Exercise brief =>
Extract the complete data exactly as given.

Data excerpt =>

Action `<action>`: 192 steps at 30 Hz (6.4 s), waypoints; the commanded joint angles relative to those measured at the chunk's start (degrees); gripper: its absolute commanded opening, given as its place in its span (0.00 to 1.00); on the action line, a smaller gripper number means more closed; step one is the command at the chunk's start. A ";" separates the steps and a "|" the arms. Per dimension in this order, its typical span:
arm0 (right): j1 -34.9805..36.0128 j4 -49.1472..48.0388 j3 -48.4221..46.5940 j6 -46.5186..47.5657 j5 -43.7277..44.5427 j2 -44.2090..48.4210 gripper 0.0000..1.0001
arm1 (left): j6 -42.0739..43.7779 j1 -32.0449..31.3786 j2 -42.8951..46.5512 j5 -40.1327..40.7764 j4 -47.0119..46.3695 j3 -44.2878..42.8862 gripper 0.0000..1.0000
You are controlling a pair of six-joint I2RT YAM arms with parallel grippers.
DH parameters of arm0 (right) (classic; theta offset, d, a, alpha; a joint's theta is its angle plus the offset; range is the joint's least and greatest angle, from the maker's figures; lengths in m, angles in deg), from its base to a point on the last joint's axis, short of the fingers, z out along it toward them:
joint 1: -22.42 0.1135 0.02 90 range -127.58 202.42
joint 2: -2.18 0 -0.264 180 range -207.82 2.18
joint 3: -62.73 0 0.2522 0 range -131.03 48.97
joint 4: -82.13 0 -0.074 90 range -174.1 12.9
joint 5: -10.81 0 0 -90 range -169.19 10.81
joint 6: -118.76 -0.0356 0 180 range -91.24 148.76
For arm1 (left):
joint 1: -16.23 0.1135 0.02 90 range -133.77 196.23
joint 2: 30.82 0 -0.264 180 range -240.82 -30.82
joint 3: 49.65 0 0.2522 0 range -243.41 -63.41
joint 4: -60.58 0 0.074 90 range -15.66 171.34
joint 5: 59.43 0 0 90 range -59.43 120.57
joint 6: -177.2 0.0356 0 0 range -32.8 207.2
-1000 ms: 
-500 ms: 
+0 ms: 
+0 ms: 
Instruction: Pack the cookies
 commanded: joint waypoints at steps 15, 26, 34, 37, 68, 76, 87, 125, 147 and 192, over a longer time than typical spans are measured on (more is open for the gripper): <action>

Answer to this exercise =>
Action `<action>`: 192 steps at 30 Hz (6.4 s), waypoints; the commanded joint angles relative to those measured at the chunk's start (degrees); gripper: its absolute commanded opening, given as its place in its span (0.00 to 1.00); on the action line, a smaller gripper number means more closed; step one is the command at the chunk's start. A ";" separates the steps and a "|" the arms. Per dimension in this order, its typical span:
arm0 (right): j1 -34.9805..36.0128 j4 -49.1472..48.0388 j3 -48.4221..46.5940 j6 -46.5186..47.5657 j5 -43.7277..44.5427 j2 -44.2090..48.4210 gripper 0.0000..1.0001
arm1 (left): j6 -42.0739..43.7779 j1 -32.0449..31.3786 j2 -42.8951..46.5512 j5 -40.1327..40.7764 j4 -47.0119..46.3695 j3 -44.2878..42.8862 gripper 0.0000..1.0000
You are controlling a pair of six-joint I2RT YAM arms with parallel grippers.
DH parameters of arm0 (right) (classic; theta offset, d, a, alpha; a joint's theta is its angle plus the offset; range is the joint's least and greatest angle, from the maker's figures; lengths in m, angles in deg), from its base to a point on the last joint's axis, short of the fingers, z out along it toward them:
joint 1: -22.42 0.1135 0.02 90 range -127.58 202.42
joint 2: -2.18 0 -0.264 180 range -207.82 2.18
joint 3: -62.73 0 0.2522 0 range -131.03 48.97
joint 4: -82.13 0 -0.074 90 range -174.1 12.9
joint 5: -10.81 0 0 -90 range -169.19 10.81
joint 6: -118.76 -0.0356 0 180 range -91.24 148.76
For arm1 (left):
joint 1: -16.23 0.1135 0.02 90 range -133.77 196.23
joint 2: 30.82 0 -0.264 180 range -240.82 -30.82
joint 3: 49.65 0 0.2522 0 range -243.41 -63.41
joint 4: -60.58 0 0.074 90 range -15.66 171.34
joint 5: 59.43 0 0 90 range -59.43 120.57
joint 6: -177.2 0.0356 0 0 range -32.8 207.2
-1000 ms: 
-500 ms: 
+0 ms: 
+0 ms: 
Instruction: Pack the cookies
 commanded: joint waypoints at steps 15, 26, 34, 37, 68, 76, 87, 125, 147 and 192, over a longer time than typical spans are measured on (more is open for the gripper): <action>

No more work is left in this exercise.